▶ [WHAT NEEDS TO BE DONE]
A word-for-word copy of the records below is required.

[Source records]
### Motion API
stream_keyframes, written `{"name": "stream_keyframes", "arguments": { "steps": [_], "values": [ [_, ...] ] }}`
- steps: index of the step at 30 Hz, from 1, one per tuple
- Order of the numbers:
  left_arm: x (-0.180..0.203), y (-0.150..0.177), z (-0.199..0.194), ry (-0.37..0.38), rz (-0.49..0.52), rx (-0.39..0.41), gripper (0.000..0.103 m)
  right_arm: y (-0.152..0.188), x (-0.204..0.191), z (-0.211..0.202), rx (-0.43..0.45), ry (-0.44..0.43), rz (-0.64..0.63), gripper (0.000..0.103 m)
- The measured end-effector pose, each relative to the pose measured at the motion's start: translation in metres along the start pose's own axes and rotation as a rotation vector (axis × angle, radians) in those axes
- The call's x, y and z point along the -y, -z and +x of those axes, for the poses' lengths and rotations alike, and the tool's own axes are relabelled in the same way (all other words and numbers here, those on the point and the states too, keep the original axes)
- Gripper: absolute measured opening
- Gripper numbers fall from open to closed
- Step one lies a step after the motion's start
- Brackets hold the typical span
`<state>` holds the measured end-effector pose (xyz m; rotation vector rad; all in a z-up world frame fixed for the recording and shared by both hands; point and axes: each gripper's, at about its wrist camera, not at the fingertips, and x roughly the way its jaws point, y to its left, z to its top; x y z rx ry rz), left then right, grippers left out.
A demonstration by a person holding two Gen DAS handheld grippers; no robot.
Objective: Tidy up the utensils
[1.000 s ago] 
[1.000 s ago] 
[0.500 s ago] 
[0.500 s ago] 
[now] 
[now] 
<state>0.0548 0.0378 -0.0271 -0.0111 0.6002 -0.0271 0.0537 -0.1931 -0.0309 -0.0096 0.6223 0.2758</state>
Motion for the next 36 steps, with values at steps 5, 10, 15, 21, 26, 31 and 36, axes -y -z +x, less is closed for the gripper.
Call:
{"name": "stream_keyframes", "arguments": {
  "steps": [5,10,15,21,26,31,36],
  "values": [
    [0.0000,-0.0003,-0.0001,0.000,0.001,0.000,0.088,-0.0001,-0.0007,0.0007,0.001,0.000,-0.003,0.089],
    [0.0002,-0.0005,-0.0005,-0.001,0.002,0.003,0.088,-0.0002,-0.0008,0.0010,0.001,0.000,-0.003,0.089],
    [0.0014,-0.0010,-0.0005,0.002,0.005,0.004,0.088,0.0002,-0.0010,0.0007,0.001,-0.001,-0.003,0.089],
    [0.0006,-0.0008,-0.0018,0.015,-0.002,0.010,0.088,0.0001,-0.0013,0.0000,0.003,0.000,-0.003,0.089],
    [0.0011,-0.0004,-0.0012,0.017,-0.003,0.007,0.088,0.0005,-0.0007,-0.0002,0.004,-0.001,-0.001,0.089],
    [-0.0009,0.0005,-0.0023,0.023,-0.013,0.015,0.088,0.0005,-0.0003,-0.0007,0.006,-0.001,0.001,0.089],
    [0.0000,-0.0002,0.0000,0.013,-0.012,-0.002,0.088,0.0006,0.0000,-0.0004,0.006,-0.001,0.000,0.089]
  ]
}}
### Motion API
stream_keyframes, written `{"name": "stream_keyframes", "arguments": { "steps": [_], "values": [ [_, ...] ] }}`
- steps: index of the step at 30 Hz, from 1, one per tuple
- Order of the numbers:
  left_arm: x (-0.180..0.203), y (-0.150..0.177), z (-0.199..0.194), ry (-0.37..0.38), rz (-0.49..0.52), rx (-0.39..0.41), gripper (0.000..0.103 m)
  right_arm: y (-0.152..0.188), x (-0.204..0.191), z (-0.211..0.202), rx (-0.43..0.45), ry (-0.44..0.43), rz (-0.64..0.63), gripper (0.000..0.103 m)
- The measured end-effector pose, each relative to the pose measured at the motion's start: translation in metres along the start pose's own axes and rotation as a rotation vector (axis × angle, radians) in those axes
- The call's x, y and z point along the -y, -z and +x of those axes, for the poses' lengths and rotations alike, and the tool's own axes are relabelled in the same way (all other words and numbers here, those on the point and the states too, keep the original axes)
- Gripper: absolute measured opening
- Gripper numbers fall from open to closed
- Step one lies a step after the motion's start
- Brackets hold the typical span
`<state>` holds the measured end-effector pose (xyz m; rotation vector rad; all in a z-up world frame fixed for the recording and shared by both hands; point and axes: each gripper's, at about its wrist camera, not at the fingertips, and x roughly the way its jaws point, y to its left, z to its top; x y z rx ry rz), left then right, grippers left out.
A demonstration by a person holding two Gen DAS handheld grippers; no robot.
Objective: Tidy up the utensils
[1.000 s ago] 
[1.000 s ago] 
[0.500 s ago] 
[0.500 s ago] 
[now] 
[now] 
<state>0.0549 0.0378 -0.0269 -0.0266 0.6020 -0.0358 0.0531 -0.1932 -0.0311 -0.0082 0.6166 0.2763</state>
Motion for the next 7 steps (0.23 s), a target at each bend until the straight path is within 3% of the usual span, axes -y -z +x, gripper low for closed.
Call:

▶ [REPLY TO THE EXERCISE]
### Motion API
stream_keyframes, written `{"name": "stream_keyframes", "arguments": { "steps": [_], "values": [ [_, ...] ] }}`
- steps: index of the step at 30 Hz, from 1, one per tuple
- Order of the numbers:
  left_arm: x (-0.180..0.203), y (-0.150..0.177), z (-0.199..0.194), ry (-0.37..0.38), rz (-0.49..0.52), rx (-0.39..0.41), gripper (0.000..0.103 m)
  right_arm: y (-0.152..0.188), x (-0.204..0.191), z (-0.211..0.202), rx (-0.43..0.45), ry (-0.44..0.43), rz (-0.64..0.63), gripper (0.000..0.103 m)
- The measured end-effector pose, each relative to the pose measured at the motion's start: translation in metres along the start pose's own axes and rotation as a rotation vector (axis × angle, radians) in those axes
- The call's x, y and z point along the -y, -z and +x of those axes, for the poses' lengths and rotations alike, and the tool's own axes are relabelled in the same way (all other words and numbers here, those on the point and the states too, keep the original axes)
- Gripper: absolute measured opening
- Gripper numbers fall from open to closed
- Step one lies a step after the motion's start
- Brackets hold the typical span
`<state>` holds the measured end-effector pose (xyz m; rotation vector rad; all in a z-up world frame fixed for the recording and shared by both hands; point and axes: each gripper's, at about its wrist camera, not at the fingertips, and x roughly the way its jaws point, y to its left, z to its top; x y z rx ry rz), left then right, grippers left out.
A demonstration by a person holding two Gen DAS handheld grippers; no robot.
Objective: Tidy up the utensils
[1.000 s ago] 
[1.000 s ago] 
[0.500 s ago] 
[0.500 s ago] 
[now] 
[now] 
<state>0.0548 0.0378 -0.0271 -0.0111 0.6002 -0.0271 0.0537 -0.1931 -0.0309 -0.0096 0.6223 0.2758</state>
Motion for the next 36 steps, with values at steps 5, 10, 15, 21, 26, 31 and 36, axes -y -z +x, less is closed for the gripper.
Call:
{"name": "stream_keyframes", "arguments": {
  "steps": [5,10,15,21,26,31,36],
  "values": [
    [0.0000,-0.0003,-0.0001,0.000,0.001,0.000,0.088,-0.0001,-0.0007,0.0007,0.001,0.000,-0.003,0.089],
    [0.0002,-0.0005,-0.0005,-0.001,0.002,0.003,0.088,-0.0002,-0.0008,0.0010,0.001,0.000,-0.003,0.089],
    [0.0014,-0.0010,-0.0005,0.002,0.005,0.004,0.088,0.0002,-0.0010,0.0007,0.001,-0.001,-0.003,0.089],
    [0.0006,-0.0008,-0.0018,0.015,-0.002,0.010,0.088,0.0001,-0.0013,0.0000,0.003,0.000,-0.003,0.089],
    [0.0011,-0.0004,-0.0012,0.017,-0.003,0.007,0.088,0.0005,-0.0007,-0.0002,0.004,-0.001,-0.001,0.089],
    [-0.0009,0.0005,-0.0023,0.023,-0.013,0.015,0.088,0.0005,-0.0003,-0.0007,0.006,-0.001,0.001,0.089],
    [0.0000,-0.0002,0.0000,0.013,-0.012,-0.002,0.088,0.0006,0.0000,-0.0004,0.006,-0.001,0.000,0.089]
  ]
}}
### Motion API
stream_keyframes, written `{"name": "stream_keyframes", "arguments": { "steps": [_], "values": [ [_, ...] ] }}`
- steps: index of the step at 30 Hz, from 1, one per tuple
- Order of the numbers:
  left_arm: x (-0.180..0.203), y (-0.150..0.177), z (-0.199..0.194), ry (-0.37..0.38), rz (-0.49..0.52), rx (-0.39..0.41), gripper (0.000..0.103 m)
  right_arm: y (-0.152..0.188), x (-0.204..0.191), z (-0.211..0.202), rx (-0.43..0.45), ry (-0.44..0.43), rz (-0.64..0.63), gripper (0.000..0.103 m)
- The measured end-effector pose, each relative to the pose measured at the motion's start: translation in metres along the start pose's own axes and rotation as a rotation vector (axis × angle, radians) in those axes
- The call's x, y and z point along the -y, -z and +x of those axes, for the poses' lengths and rotations alike, and the tool's own axes are relabelled in the same way (all other words and numbers here, those on the point and the states too, keep the original axes)
- Gripper: absolute measured opening
- Gripper numbers fall from open to closed
- Step one lies a step after the motion's start
- Brackets hold the typical span
`<state>` holds the measured end-effector pose (xyz m; rotation vector rad; all in a z-up world frame fixed for the recording and shared by both hands; point and axes: each gripper's, at about its wrist camera, not at the fingertips, and x roughly the way its jaws point, y to its left, z to its top; x y z rx ry rz), left then right, grippers left out.
A demonstration by a person holding two Gen DAS handheld grippers; no robot.
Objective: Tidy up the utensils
[1.000 s ago] 
[1.000 s ago] 
[0.500 s ago] 
[0.500 s ago] 
[now] 
[now] 
<state>0.0549 0.0378 -0.0269 -0.0266 0.6020 -0.0358 0.0531 -0.1932 -0.0311 -0.0082 0.6166 0.2763</state>
Motion for the next 7 steps (0.23 s), a target at each bend until the straight path is within 3% of the usual span, axes -y -z +x, gripper low for closed.
Call:

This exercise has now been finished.